#### [TASK STATEMENT]
If a line contains "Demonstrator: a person", it is the last one to write out; begin with the first line of the records and copy each exactly.

[Collected data entries]
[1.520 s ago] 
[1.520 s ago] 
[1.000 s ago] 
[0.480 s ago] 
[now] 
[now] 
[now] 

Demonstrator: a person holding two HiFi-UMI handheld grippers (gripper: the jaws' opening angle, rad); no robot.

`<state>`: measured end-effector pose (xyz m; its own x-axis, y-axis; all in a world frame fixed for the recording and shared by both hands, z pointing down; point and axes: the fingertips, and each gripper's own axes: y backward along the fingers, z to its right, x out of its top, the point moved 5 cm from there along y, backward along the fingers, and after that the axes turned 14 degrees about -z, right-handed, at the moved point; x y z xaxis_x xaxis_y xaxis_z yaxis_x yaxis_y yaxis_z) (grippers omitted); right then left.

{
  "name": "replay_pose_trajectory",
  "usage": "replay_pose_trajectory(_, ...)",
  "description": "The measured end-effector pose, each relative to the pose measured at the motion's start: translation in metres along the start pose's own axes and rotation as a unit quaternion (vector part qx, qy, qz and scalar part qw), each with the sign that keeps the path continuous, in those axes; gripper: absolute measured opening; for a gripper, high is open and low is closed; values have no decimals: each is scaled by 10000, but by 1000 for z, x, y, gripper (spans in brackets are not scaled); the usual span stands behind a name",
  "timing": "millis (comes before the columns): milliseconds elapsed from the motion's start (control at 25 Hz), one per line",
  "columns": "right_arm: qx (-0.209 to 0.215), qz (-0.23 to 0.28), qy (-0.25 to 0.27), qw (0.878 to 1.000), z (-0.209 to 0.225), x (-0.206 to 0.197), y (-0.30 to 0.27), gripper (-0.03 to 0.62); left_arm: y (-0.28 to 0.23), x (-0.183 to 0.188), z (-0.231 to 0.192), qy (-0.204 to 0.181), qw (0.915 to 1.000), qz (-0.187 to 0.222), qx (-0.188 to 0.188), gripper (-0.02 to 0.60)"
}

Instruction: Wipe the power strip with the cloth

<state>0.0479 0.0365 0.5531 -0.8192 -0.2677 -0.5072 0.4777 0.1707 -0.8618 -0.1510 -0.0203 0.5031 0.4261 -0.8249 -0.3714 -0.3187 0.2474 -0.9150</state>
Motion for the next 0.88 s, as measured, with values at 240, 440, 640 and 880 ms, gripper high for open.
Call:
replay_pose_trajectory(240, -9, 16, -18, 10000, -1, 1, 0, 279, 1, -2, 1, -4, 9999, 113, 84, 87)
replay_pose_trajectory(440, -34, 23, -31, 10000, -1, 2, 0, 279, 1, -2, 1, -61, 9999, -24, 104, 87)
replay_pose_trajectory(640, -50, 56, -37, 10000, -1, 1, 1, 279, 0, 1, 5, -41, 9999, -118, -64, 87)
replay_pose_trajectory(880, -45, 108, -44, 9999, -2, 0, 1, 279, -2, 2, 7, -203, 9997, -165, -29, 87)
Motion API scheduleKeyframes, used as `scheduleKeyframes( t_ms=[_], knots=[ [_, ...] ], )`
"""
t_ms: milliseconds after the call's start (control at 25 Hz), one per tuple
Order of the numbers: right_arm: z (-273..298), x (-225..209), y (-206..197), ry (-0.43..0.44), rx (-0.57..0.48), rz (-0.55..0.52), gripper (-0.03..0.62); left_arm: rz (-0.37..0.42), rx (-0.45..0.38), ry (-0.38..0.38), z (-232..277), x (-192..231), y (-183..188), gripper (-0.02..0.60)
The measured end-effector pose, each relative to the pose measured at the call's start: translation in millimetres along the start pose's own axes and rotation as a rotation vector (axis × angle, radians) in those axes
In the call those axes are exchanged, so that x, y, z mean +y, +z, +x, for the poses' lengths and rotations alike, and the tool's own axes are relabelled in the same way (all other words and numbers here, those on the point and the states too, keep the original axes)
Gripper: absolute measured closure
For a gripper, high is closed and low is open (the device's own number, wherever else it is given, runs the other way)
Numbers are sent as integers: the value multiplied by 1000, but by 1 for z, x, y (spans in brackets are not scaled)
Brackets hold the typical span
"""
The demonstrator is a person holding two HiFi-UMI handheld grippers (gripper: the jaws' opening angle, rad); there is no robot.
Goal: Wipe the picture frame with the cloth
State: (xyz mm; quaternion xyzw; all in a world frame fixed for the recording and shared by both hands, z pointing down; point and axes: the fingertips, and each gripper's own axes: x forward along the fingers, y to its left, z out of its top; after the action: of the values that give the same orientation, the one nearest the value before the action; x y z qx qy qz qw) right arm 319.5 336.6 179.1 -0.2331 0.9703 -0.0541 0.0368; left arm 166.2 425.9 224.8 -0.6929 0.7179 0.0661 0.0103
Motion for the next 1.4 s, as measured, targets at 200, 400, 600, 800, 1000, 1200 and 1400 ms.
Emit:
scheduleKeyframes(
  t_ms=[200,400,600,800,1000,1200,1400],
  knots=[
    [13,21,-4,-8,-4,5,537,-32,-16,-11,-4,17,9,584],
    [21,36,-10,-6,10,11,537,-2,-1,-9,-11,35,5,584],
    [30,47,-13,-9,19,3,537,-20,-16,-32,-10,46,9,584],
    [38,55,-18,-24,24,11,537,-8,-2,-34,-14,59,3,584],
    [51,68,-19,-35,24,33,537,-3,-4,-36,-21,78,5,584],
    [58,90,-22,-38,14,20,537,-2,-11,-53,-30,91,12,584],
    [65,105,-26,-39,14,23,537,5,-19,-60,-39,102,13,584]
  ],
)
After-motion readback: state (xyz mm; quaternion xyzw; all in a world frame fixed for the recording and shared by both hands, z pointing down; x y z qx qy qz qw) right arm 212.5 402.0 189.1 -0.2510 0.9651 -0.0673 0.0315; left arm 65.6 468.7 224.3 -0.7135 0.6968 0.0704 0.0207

#### [SOLUTION TO THIS TASK]
[1.520 s ago] 
[1.520 s ago] 
[1.000 s ago] 
[0.480 s ago] 
[now] 
[now] 
[now] 

Demonstrator: a person holding two HiFi-UMI handheld grippers (gripper: the jaws' opening angle, rad); no robot.

There is no more output for this exercise.